◆ **TASK DESCRIPTION**
An exact reproduction of the listing, minus the pictures, is the required output.

* * * * * * * * *

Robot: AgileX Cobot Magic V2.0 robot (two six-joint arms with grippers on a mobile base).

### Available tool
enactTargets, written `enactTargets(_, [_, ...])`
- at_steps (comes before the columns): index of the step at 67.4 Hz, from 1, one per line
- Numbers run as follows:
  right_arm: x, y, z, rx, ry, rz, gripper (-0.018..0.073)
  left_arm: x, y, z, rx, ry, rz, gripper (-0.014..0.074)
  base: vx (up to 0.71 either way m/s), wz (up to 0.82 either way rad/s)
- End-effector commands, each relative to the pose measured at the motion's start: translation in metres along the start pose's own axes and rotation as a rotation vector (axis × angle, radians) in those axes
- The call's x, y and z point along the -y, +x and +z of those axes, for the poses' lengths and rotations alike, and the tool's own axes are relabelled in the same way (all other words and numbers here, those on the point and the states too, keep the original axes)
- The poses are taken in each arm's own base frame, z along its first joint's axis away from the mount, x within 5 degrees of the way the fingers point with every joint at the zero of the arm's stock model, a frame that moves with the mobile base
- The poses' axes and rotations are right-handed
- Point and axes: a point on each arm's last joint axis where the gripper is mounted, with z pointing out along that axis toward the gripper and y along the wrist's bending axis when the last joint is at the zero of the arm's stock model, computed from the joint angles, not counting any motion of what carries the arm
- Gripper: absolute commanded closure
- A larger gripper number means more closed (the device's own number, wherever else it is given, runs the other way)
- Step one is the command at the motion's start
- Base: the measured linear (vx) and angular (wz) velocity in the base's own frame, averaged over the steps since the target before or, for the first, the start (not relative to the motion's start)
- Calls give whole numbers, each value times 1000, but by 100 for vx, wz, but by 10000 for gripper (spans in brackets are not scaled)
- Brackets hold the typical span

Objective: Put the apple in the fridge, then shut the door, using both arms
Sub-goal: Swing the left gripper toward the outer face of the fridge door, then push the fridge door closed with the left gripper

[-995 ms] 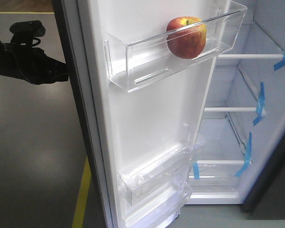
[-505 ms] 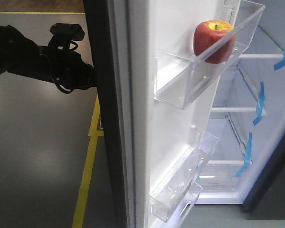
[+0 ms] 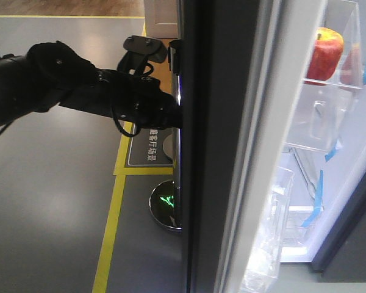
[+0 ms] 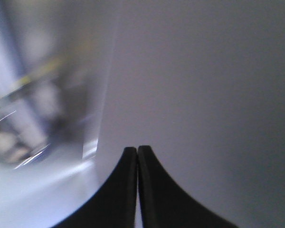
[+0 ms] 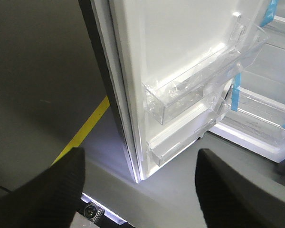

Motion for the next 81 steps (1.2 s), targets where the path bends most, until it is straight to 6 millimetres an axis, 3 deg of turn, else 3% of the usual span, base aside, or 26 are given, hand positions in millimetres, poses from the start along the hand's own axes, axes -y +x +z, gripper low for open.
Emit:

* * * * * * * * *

◆ **COMPLETED EXERCISE**
Robot: AgileX Cobot Magic V2.0 robot (two six-joint arms with grippers on a mobile base).

### Available tool
enactTargets, written `enactTargets(_, [_, ...])`
- at_steps (comes before the columns): index of the step at 67.4 Hz, from 1, one per line
- Numbers run as follows:
  right_arm: x, y, z, rx, ry, rz, gripper (-0.018..0.073)
  left_arm: x, y, z, rx, ry, rz, gripper (-0.014..0.074)
  base: vx (up to 0.71 either way m/s), wz (up to 0.82 either way rad/s)
- End-effector commands, each relative to the pose measured at the motion's start: translation in metres along the start pose's own axes and rotation as a rotation vector (axis × angle, radians) in those axes
- The call's x, y and z point along the -y, +x and +z of those axes, for the poses' lengths and rotations alike, and the tool's own axes are relabelled in the same way (all other words and numbers here, those on the point and the states too, keep the original axes)
- The poses are taken in each arm's own base frame, z along its first joint's axis away from the mount, x within 5 degrees of the way the fingers point with every joint at the zero of the arm's stock model, a frame that moves with the mobile base
- The poses' axes and rotations are right-handed
- Point and axes: a point on each arm's last joint axis where the gripper is mounted, with z pointing out along that axis toward the gripper and y along the wrist's bending axis when the last joint is at the zero of the arm's stock model, computed from the joint angles, not counting any motion of what carries the arm
- Gripper: absolute commanded closure
- A larger gripper number means more closed (the device's own number, wherever else it is given, runs the other way)
- Step one is the command at the motion's start
- Base: the measured linear (vx) and angular (wz) velocity in the base's own frame, averaged over the steps since the target before or, for the first, the start (not relative to the motion's start)
- Calls give whole numbers, each value times 1000, but by 100 for vx, wz, but by 10000 for gripper (spans in brackets are not scaled)
- Brackets hold the typical span

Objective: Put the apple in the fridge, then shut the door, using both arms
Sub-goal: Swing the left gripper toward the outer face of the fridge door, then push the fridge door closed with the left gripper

[-995 ms] 
[-505 ms] 
[+0 ms] 
[+0 ms] 
[+0 ms] 

Motion for the next 81 steps (1.2 s), targets where the path bends most, until it is straight to 6 millimetres an axis, 3 deg of turn, else 3% of the usual span, base aside, or 26 are given, hand positions in millimetres, poses from the start along the hand's own axes, axes -y +x +z, gripper low for open.
Emit:

The required output has now been supplied.